Of the lines below, write out exactly those from the line with "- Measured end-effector" through the line with "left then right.", both included, and skip the rest.

··· DATA PROVIDED ···

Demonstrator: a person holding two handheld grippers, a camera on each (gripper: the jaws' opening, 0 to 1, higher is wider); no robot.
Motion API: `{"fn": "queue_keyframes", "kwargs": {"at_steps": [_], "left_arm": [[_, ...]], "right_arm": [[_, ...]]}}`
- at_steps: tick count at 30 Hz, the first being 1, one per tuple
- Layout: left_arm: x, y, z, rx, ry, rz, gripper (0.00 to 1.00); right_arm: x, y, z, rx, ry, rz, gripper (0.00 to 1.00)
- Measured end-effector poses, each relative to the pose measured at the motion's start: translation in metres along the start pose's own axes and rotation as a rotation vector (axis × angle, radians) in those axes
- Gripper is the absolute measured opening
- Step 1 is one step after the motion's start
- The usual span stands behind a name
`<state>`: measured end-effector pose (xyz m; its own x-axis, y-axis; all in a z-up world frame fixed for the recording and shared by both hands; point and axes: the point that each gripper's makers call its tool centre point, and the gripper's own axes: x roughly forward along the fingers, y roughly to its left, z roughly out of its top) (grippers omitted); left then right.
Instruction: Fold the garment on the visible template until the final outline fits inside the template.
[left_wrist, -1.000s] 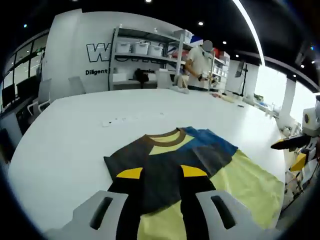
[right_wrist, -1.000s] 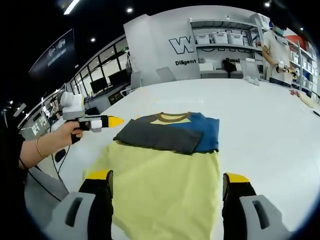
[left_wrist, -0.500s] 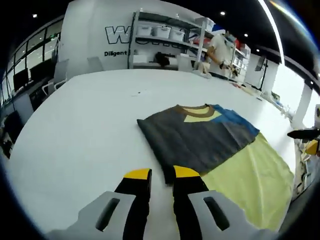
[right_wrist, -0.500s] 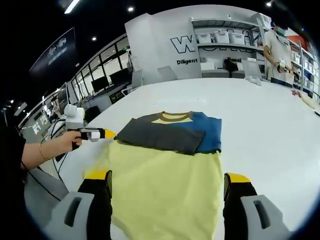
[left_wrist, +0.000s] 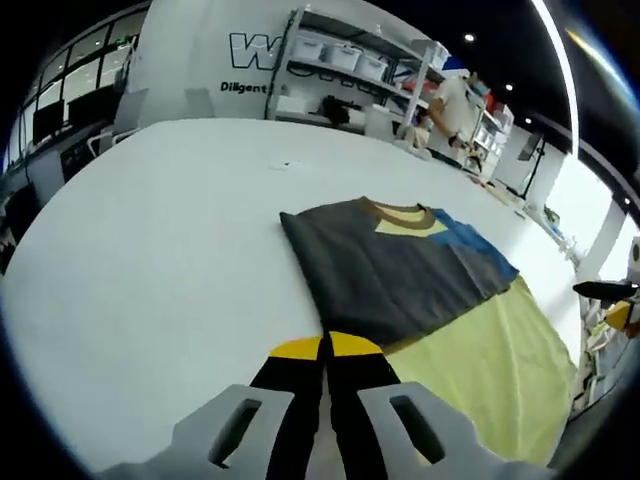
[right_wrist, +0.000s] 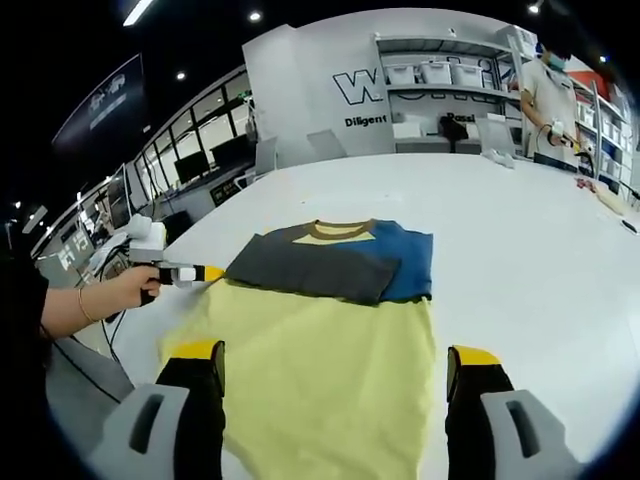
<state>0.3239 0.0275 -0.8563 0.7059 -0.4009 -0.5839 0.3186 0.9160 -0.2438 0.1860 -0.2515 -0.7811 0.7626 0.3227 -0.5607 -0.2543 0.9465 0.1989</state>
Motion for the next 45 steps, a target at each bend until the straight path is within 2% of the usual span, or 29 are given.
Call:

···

WRITTEN SOLUTION:
- Measured end-effector poses, each relative to the pose measured at the motion's start: translation in metres along the start pose's own axes and rotation as a rotation vector (axis × angle, radians) in those axes
- Gripper is the absolute measured opening
- Step 1 is one step after the motion's start
- The usual span stands behind a name
`<state>`: measured end-effector pose (xyz m; its own x-axis, y-axis; all in a z-up world frame fixed for the recording and shared by both hands; point and axes: the point that each gripper's makers call its tool centre point, and the gripper's own axes: x roughly forward along the fingers, y roughly to its left, z roughly out of its top) (grippers omitted); left then right.

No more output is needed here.